TASK REQUIREMENTS:
The data that follows is to be copied exactly, with each image removed.

*-*-*

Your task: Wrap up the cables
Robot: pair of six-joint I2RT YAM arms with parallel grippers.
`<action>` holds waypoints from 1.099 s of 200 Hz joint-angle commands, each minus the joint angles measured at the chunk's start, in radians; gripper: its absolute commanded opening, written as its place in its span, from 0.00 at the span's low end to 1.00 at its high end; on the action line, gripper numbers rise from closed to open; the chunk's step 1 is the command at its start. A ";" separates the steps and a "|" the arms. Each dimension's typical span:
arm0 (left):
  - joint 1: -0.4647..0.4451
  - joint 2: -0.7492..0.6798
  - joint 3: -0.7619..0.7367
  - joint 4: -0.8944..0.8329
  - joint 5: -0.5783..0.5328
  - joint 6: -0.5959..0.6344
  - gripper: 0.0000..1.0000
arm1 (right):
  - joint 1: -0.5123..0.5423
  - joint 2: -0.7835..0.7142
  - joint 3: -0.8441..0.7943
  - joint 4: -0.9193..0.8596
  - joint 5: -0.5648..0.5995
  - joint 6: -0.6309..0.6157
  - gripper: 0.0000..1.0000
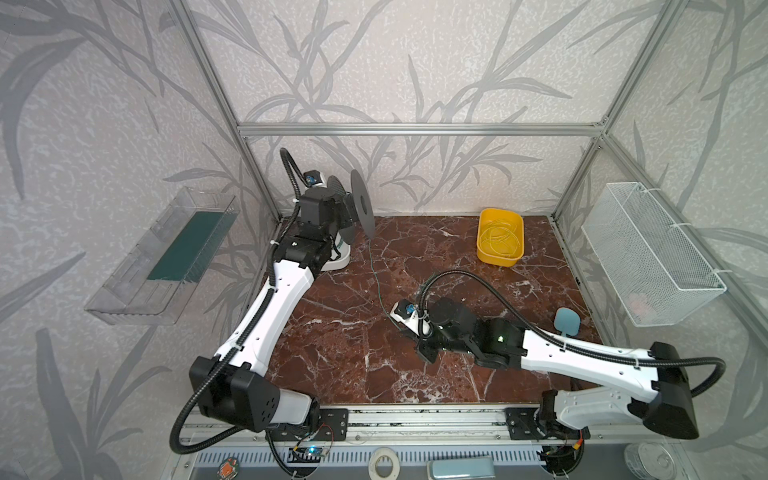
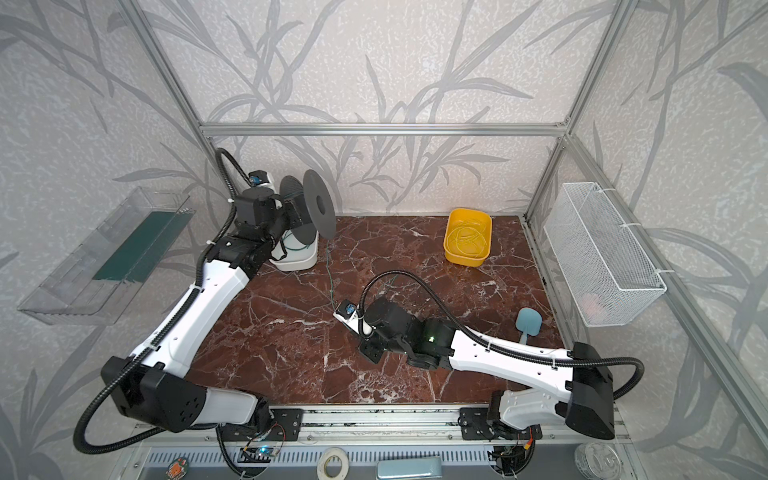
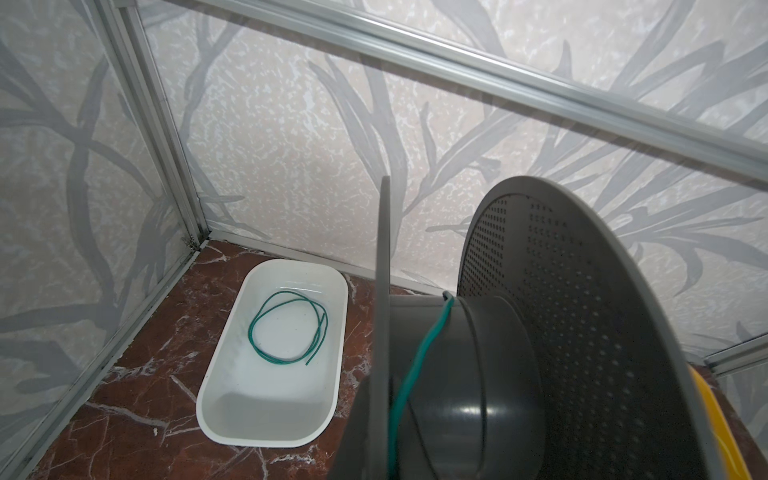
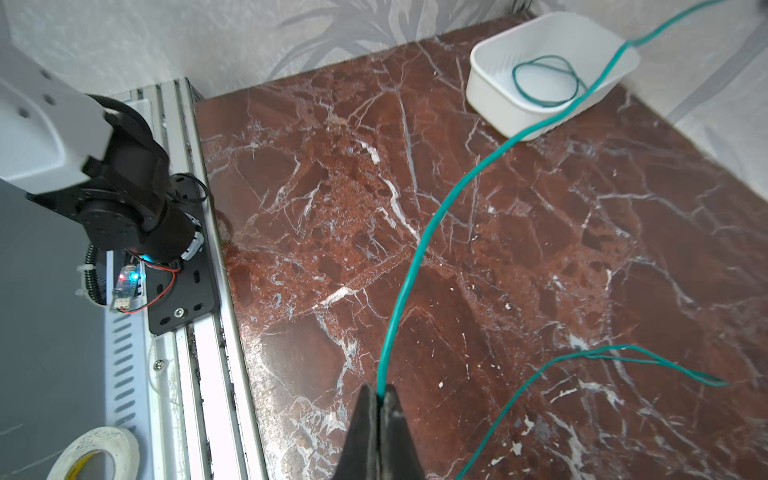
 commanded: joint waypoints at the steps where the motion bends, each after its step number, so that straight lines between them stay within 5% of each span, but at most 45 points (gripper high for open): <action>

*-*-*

RESULT BELOW:
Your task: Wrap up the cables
Robot: pair of six-joint I2RT YAM arms with parallel grippers.
`<action>` holds waypoints from 1.099 s of 200 Hz joint-angle commands, each minus the joint angles measured at the chunk's start, in radians; gripper: its absolute commanded opening, written as its place in its span, from 0.00 at the span's low end to 1.00 at its high end; on the action line, gripper numbers rise from closed to open; the chunk's step 1 is the command at its start. A ";" separates the steps and a "|" the arms. Each dimension's typical span:
arm0 (left):
  - joint 1: -0.4647..0.4451
  - joint 2: -0.7492..0.6798
  - joint 3: -0.7619..0.7367
  - joint 4: -0.8944..0.8329
  - joint 5: -0.5783..0.5328
  - joint 6: -0.5959..0.6344
  - gripper: 0.0000..1.0000
arm1 (right):
  - joint 1: -0.5123..0.5423
  - joint 2: -0.7835..0.7142
  - joint 3: -0.8441..0.7943
  - joint 4: -0.9193..0.8596
  - joint 5: -0.5648..0.5995
  - joint 6: -0.6309..0.6157
  - gripper: 0.0000..1.0000
 commanded: joint waypoints at the steps where the motion bends, each after its step number, so that straight lines between them stay within 5% of each span, but at most 45 points (gripper high for open): <action>

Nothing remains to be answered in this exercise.